In questo modo il Cln ottiene la nomina del proprio presidente, il demolaburista Bonomi (con l’assenso americano e l’opposizione inglese). Il nuovo governo, al quale partecipano tutti i partiti antifascisti, è reso possibile anche dalla cosiddetta svolta di Salerno, con la quale il leader comunista Palmiro Togliatti propone di rinviare la soluzione della questione istituzionale – quale futuro per la monarchia? – e dare vita a un governo di unità nazionale per fronteggiare le esigenze del momento, cioè la fine della guerra e l’avvio della ricostruzione.
I governi di unità nazionale
Durante i due governi Bonomi emergono contrasti e divergenze di vedute sui temi cruciali fra i partiti del Cln. Inizia, in pratica, la lotta per la conquista del potere e i partiti mettono a punto strutture e iniziative per accaparrarsi la simpatia dell’elettorato (quello meridionale, perché il nord del Paese è ancora nelle mani dei tedeschi).
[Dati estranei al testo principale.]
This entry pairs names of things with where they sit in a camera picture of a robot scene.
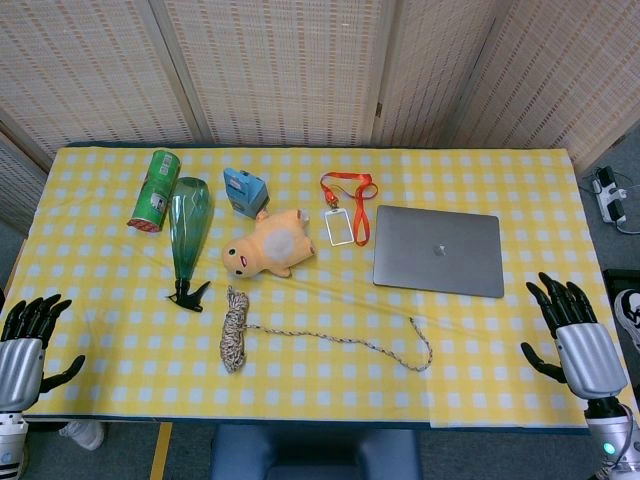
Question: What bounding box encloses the braided white black rope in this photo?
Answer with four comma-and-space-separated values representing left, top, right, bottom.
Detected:
216, 285, 434, 376

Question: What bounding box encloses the yellow white checked tablecloth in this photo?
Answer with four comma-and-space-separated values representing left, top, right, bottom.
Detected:
0, 144, 639, 432

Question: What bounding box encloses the orange lanyard with badge holder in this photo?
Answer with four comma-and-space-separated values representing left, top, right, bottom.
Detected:
319, 171, 380, 248

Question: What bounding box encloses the blue cardboard box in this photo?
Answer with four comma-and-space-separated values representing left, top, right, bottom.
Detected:
222, 167, 272, 219

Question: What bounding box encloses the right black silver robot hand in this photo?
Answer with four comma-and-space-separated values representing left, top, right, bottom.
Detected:
519, 271, 629, 400

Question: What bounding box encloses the woven folding screen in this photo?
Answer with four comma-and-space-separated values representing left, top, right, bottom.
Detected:
0, 0, 640, 236

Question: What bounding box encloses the yellow plush animal toy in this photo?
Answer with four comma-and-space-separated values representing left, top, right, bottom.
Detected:
221, 208, 319, 280

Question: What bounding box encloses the grey closed laptop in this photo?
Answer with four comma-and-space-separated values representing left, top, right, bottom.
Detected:
372, 204, 507, 300

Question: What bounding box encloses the green transparent spray bottle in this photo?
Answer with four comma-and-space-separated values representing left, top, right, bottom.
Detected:
165, 176, 217, 314

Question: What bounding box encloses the black floor mat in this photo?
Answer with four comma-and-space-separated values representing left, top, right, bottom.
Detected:
601, 268, 640, 401

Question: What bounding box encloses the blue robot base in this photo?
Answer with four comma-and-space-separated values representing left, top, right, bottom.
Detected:
209, 424, 423, 480

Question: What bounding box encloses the yellow floor tape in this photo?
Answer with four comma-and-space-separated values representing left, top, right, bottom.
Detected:
149, 421, 174, 480

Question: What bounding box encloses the black and white shoe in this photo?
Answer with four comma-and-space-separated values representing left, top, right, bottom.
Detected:
613, 288, 640, 354

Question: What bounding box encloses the white power strip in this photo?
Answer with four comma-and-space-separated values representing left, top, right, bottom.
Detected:
591, 166, 630, 225

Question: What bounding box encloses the green cylindrical snack can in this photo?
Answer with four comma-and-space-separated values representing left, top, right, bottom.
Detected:
126, 149, 182, 234

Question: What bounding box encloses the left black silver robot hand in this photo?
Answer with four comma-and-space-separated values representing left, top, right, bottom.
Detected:
0, 294, 87, 412

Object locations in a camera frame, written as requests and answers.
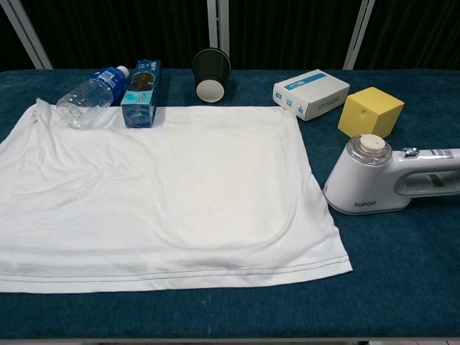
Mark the white blue cardboard box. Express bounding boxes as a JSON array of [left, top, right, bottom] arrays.
[[273, 68, 351, 122]]

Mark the clear bottle blue label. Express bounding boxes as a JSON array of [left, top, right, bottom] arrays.
[[56, 65, 130, 129]]

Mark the dark blue table mat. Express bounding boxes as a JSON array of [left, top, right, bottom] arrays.
[[0, 68, 460, 341]]

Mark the white t-shirt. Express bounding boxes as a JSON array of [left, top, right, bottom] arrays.
[[0, 99, 354, 294]]

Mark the silver handheld steamer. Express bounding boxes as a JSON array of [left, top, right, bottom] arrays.
[[322, 133, 460, 216]]

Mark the black paper cup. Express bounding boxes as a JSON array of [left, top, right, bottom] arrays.
[[192, 47, 233, 104]]

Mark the blue cookie box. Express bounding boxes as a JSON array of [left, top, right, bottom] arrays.
[[120, 59, 162, 128]]

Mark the grey aluminium frame post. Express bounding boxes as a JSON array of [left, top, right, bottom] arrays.
[[343, 0, 377, 70], [206, 0, 231, 69], [5, 0, 55, 70]]

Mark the yellow foam cube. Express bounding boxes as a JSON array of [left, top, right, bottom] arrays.
[[337, 86, 406, 139]]

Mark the black pleated curtain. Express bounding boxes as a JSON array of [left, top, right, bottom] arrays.
[[0, 0, 460, 71]]

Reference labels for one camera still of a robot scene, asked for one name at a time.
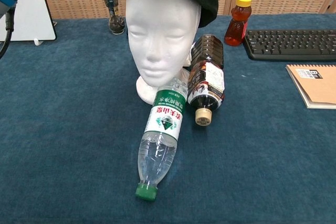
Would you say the small glass pepper grinder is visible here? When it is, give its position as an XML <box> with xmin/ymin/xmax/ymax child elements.
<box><xmin>102</xmin><ymin>0</ymin><xmax>125</xmax><ymax>35</ymax></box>

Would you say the blue tablecloth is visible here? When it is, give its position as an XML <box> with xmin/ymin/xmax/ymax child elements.
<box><xmin>0</xmin><ymin>13</ymin><xmax>336</xmax><ymax>224</ymax></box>

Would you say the white foam mannequin head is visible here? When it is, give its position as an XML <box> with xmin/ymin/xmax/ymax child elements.
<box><xmin>125</xmin><ymin>0</ymin><xmax>202</xmax><ymax>104</ymax></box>

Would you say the clear water bottle green cap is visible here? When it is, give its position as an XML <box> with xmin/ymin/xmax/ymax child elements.
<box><xmin>135</xmin><ymin>79</ymin><xmax>188</xmax><ymax>202</ymax></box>

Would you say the dark tea bottle beige cap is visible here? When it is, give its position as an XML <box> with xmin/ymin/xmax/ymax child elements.
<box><xmin>187</xmin><ymin>34</ymin><xmax>226</xmax><ymax>127</ymax></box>

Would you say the honey bear bottle yellow cap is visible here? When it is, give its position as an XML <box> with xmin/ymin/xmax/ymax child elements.
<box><xmin>224</xmin><ymin>0</ymin><xmax>253</xmax><ymax>47</ymax></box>

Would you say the black computer keyboard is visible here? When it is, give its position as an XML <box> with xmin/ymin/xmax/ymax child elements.
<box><xmin>243</xmin><ymin>29</ymin><xmax>336</xmax><ymax>61</ymax></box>

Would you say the kraft spiral notebook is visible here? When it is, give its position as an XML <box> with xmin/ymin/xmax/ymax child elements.
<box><xmin>285</xmin><ymin>63</ymin><xmax>336</xmax><ymax>110</ymax></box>

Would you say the white board black frame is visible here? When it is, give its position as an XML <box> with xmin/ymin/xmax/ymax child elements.
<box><xmin>0</xmin><ymin>0</ymin><xmax>58</xmax><ymax>42</ymax></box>

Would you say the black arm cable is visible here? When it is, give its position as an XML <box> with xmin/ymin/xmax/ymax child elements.
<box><xmin>0</xmin><ymin>6</ymin><xmax>15</xmax><ymax>59</ymax></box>

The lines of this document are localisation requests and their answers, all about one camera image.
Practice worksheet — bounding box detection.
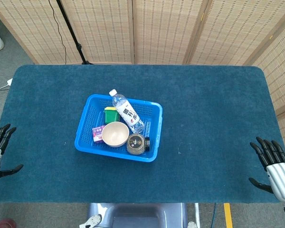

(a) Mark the right black-silver robot hand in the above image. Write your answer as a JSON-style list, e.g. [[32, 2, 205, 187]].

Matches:
[[248, 136, 285, 204]]

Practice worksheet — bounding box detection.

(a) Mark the small purple box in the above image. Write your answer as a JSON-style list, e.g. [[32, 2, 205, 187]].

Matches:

La Dc cerca di attirare nella propria orbita i piccoli e medi proprietari terrieri grazie all’opera svolta dalla Confederazione dei coltivatori diretti (Coldiretti) di Paolo Bonomi. I partiti di sinistra invece si rivolgono alla massa dei braccianti e dei contadini mediante la Confederazione Generale Italiana del Lavoro (CGIL) di Di Vittorio.
Nei primi mesi del 1945, quando gli Alleati occupano progressivamente anche il nord della penisola, sulla scena politica nazionale irrompono forze nuove. È il cosiddetto "vento del nord". In realtà si tratta degli stessi partiti già presenti nel Cln centrale, ma i membri del Comitato di Liberazione Nazionale Alta Italia, ancora immersi nel clima di lotta armata e violenta dei mesi precedenti, giudicano i colleghi romani troppo inclini al compromesso e al tradimento degli ideali della Resistenza.
In questa nuova situazione, Bonomi è costretto a dimettersi e – visto che le candidature dei leader socialista e democristiano, Nenni e De Gasperi, si annullano a vicenda - l’incarico viene affidato a Ferruccio Parri, leader della Resistenza del nord, per dare a quest’ultima un adeguato riconoscimento politico. Ma i contrasti tra i partiti sono ormai netti e dopo appena cinque mesi l’esperimento si conclude su iniziativa dei liberali. I principali nodi riguardano la politica economica (i provvedimenti di Parri mirano ad indebolire la grande proprietà monopolistica suscitando, da un lato la simpatia della sinistra, dall’altro la ferma opposizione del centro-destra e degli americani), il ruolo da attribuire alla Consulta (democristiani e liberali vorrebbero ridurla a mero organo consultivo, mentre socialisti, comunisti e azionisti la intendono come soggetto dotato di vasti poteri politici) e la data delle elezioni (la sinistra preme affinché vengano fatte subito le politiche e poi le amministrative, così da poter sfruttare l’entusiasmo della recente lotta di liberazione dal fascismo e dallo straniero, mentre i democristiani, col favore degli americani, vogliono che la prima consultazione sia quella amministrativa).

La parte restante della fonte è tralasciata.